In an effort to better understand the challenges facing some minority students at University of Oregon, the Emerald interviewed students of color and faculty who have devoted their careers to addressing diversity and inclusion. Some students have used their experiences to reflect on their own biases and have taken steps to change their own behavior. Some students on campus have challenged their instructors on issues around race. This is the third part of a series coming out this week examining the role of discrimination at UO.

Around campus, Abdullah Alshabanah hears different comments. Some call him the “Muslim guy” because of his religion. Some days he’ll hear “terrorist” because of his skin color. When those stereotypes aren’t echoing in his ears, someone may refer to him as “the disabled guy,” because his medical condition requires the use of a walker on campus.

He wishes he didn’t have those imposed identities because the assumptions about him are not who he is.

UO student Abdullah Alshabanah (Aaron Nelson/Emerald)

“I am not disabled. I just do a thing different than the way someone else does it.
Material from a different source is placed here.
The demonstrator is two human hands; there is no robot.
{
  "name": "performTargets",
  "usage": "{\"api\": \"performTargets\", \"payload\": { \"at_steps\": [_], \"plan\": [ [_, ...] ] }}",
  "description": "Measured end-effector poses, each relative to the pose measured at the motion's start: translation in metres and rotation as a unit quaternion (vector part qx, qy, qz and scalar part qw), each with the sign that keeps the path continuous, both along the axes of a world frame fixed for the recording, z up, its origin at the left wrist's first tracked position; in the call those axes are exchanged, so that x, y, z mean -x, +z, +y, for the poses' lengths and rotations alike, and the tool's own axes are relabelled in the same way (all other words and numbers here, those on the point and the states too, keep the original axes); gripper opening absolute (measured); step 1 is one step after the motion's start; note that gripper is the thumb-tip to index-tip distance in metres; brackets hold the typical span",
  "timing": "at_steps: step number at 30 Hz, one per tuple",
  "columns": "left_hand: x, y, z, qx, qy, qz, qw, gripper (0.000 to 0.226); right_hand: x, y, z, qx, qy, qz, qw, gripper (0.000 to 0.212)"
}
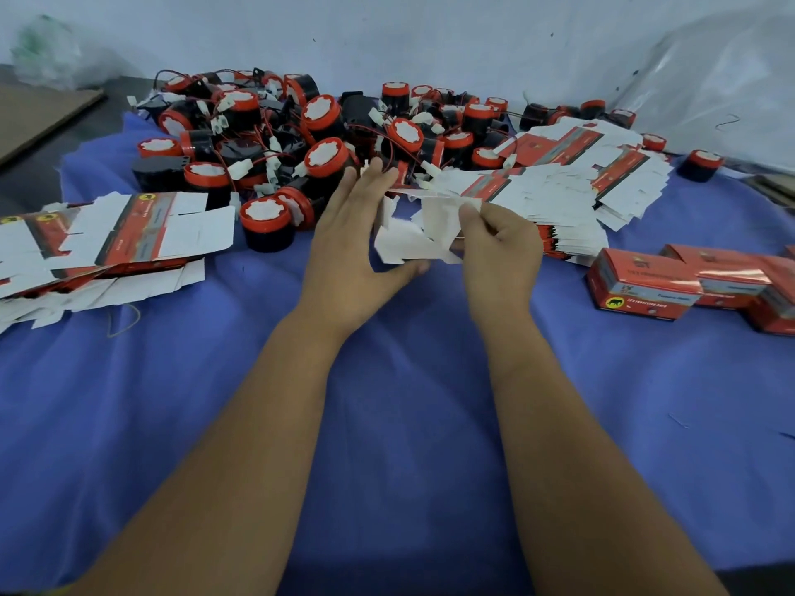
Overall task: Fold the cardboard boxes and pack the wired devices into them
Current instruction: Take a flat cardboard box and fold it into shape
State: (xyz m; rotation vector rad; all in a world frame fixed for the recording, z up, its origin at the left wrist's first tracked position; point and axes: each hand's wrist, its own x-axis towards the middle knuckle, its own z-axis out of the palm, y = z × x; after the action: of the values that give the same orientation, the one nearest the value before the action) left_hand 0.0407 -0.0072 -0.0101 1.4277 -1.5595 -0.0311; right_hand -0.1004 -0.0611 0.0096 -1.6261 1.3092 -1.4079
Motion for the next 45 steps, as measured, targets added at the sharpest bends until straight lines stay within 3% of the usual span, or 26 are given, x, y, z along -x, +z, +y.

It’s just a misunderstanding of the word or the concept,” he said. “When people believe these stereotypes, they just judge and discriminate.”

If he were to describe himself, he’d say he’s optimistic and happy.

Alshabanah was born in Saudi Arabia, and, since birth, his friends and family have encouraged him to pursue his goals, something he said is defining of who he is.

Some minority students at UO say their values and traditions, not the stereotypes, have played a huge part in shaping them. They also emphasized that their identity is more complex than a single label.

Of the 462 ASUO-recognized student groups at UO, 36 are characterized as cultural or multicultural. These include the Black Student Union, AccesABILITY Student Union, Southeast Asian Student Alliance or the Muslim Student Association.

Not only do the 36 cultural groups represent UO students’ self-expression, but all 462 represent how they identify in unique ways, including their intersectional identities. This combines, for example, a faith in Hinduism, an interest in science and a passion to play sports.

These organizations represent a way in which students can holistically reflect their interests and beliefs. Although many students connect with individual parts of their cultural identity, some can feel misrepresented by stereotypes defining who they are.

For Alshabanah, he identifies in one way, and that’s as himself.

“If it’s up to me, I’m just Abdullah,” he said.

When he came to UO at 18, he wondered if he fit in and whether people accepted him for who he is.

“I was wondering, ‘Do I really belong to this community?’ ” Alshabanah asked. “The answer is yes because I found so many people who care about me and want me to be here.”

For some students like Alshabanah, finding community on campus doesn’t happen right away.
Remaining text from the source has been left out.